If the reason to enable the vIOMMU is over-comitting guest memory
however, you can't use nested translation because it requires pinning
the second-level tables. For this case performance matters a bit,
because your invalidate-on-map needs to be fast, even if you enable lazy
mode and only receive inval-on-unmap every 10ms. It won't ever be as
fast as nested translation, though. For this case I think vSMMU+Caching
Mode and userspace virtio-iommu with MAP/UNMAP would perform similarly
(given page-sized payloads), because the pagetable walk doesn't add a
lot of overhead compared to the context switch. But given the results
below, vhost-iommu would be faster than vSMMU+CM.
(3) Then there is SVM. For SVM, any destructive change to the process
address space requires a synchronous invalidation command to the
hardware (at least when using PCI ATS). Given that SVM is based on page
faults, fault reporting from host to guest also needs to be fast, as
well as fault response from guest to host.
I think this is where performance matters the most. To get a feel of the
advantage we get with virtio-iommu, I compared the vSMMU page-table
sharing implementation [2] and vhost-iommu + VFIO with page table
sharing (based on Tomasz Nowicki's vhost-iommu prototype). That's on a
ThunderX2 with a 10Gb NIC assigned to the guest kernel, which
corresponds to case (2) above, with nesting page tables and without the
lazy mode. The host's only job is forwarding invalidation to the HW SMMU.

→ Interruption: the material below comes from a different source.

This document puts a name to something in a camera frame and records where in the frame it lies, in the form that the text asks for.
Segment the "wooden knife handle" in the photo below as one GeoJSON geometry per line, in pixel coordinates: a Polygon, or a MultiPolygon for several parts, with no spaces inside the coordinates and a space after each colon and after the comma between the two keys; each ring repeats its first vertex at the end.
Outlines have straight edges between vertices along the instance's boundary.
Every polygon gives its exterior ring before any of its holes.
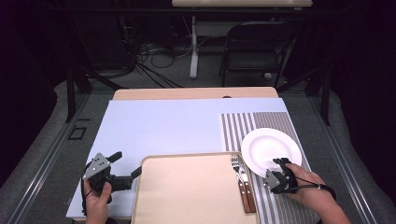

vhost-iommu performed on average 1.8x and 5.5x better than vSMMU on
netperf TCP_STREAM and TCP_MAERTS respectively (~200 samples). I think
this can be further optimized (that was still polling under the vq
lock), and unlike vSMMU, virtio-iommu offers the possibility of
multi-queue for improved scalability. In addition, the guest will need
to send both TLB and ATC invalidations with vSMMU, but virtio-iommu
allows to multiplex those, and to invalidate ranges. Similarly for fault
injection, having the ability to report page faults to the guest from
the host kernel should be significantly faster than having to go to
userspace and back to the kernel.
Fascinating. Any data about host CPU utilization?
Eric what do you think?
Is it true that SMMUv3 is fundmentally slow at the architecture level
and so a PV interface will always scale better until
a new hardware interface is designed?